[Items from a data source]
- Opening Delimiter -

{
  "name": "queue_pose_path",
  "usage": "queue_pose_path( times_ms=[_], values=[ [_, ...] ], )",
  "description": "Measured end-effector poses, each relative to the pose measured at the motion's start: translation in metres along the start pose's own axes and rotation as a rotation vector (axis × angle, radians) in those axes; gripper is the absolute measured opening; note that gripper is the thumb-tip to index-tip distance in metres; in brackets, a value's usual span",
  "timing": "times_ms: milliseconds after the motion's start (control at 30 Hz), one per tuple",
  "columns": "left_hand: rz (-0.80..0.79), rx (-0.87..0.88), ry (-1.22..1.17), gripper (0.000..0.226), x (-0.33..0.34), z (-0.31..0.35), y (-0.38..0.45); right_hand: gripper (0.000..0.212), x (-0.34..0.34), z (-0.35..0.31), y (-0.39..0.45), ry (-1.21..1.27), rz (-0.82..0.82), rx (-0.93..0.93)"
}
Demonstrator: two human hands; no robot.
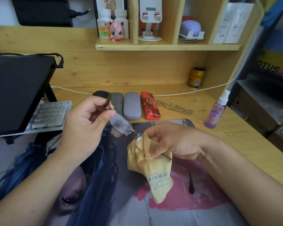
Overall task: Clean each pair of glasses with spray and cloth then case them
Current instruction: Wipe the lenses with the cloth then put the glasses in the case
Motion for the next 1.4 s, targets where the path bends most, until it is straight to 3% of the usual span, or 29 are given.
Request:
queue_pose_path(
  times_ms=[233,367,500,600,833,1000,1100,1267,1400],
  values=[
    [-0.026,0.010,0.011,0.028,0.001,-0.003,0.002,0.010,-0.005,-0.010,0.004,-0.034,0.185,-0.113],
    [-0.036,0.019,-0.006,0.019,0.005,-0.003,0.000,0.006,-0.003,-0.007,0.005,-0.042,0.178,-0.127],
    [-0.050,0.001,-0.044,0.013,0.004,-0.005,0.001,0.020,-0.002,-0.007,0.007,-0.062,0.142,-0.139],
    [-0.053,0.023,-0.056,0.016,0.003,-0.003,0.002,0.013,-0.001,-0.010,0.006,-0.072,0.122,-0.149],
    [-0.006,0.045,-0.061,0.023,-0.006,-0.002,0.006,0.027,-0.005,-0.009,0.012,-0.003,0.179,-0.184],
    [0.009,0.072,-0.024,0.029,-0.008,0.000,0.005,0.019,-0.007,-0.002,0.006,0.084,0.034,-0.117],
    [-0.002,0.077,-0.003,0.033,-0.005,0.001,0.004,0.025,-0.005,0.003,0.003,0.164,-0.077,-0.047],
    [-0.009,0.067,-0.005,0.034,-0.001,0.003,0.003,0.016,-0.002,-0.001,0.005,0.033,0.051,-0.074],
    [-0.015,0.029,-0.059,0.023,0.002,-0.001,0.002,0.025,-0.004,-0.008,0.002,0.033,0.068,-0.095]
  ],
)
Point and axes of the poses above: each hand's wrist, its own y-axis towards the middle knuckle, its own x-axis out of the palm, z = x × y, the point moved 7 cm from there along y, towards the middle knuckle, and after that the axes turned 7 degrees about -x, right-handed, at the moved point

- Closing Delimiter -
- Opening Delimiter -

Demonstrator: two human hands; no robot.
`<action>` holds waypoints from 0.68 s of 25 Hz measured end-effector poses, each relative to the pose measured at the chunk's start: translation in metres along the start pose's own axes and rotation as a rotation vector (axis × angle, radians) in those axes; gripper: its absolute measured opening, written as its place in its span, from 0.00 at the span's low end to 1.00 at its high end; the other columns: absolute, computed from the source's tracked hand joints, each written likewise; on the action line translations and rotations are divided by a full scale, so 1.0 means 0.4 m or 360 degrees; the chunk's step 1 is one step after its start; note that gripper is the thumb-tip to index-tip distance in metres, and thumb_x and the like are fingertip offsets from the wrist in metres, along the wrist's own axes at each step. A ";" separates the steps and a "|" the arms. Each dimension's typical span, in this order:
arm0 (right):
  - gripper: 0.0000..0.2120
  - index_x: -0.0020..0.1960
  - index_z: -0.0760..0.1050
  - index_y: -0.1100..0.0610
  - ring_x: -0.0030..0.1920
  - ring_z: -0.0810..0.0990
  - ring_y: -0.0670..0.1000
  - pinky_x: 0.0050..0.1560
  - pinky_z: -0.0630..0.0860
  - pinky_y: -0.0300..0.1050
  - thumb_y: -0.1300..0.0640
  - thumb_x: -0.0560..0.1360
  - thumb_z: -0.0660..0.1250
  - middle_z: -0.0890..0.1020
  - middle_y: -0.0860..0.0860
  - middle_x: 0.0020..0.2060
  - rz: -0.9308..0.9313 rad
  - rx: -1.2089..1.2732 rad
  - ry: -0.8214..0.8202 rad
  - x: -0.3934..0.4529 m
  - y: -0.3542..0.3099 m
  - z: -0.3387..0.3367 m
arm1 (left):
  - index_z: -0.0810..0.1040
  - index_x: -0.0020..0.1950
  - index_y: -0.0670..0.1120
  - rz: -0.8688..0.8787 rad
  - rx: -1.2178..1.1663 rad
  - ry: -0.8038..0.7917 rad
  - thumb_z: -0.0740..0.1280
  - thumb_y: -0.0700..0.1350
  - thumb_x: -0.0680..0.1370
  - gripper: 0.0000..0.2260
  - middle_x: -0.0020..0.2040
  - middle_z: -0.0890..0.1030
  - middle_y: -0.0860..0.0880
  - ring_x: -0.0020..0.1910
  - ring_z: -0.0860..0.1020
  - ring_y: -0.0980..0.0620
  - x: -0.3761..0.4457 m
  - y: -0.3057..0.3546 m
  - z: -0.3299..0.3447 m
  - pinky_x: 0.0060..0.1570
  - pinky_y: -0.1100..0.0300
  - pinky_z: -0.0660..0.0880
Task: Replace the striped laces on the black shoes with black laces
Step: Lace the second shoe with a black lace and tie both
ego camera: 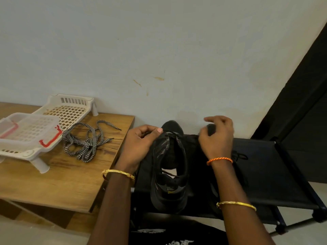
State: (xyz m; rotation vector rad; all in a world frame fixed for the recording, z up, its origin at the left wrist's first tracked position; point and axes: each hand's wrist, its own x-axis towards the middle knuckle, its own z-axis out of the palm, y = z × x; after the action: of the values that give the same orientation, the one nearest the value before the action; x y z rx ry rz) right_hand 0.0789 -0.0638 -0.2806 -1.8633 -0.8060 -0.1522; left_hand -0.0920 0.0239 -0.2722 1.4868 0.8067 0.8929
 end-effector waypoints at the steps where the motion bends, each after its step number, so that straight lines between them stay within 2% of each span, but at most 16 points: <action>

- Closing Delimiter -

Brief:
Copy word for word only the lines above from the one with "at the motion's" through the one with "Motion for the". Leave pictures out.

Answer section:
  "description": "Measured end-effector poses, each relative to the pose measured at the motion's start: translation in metres along the start pose's own axes and rotation as a rotation vector (axis × angle, radians) in those axes; gripper is the absolute measured opening; note that gripper is the thumb-tip to index-tip distance in metres; in brackets, a value's usual span",
  "timing": "times_ms: milliseconds after the motion's start (control at 30 Hz), one per tuple",
  "columns": "left_hand: rz (-0.80..0.79), rx (-0.87..0.88), ry (-1.22..1.17), gripper (0.000..0.226), x (-0.33..0.34), z (-0.31..0.35), y (-0.38..0.45); right_hand: gripper (0.000..0.212), x (-0.34..0.34), z (-0.35..0.31), y (-0.39..0.45), ry (-1.21..1.27), rz (-0.82..0.82), rx (-0.93..0.93)"
}
Demonstrator: two human hands; no robot.
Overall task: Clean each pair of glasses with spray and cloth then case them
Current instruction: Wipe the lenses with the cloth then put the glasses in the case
Motion for the next 1.4 s, targets where the path bends most, until it is straight to 3% of the usual span, or 29 are given.

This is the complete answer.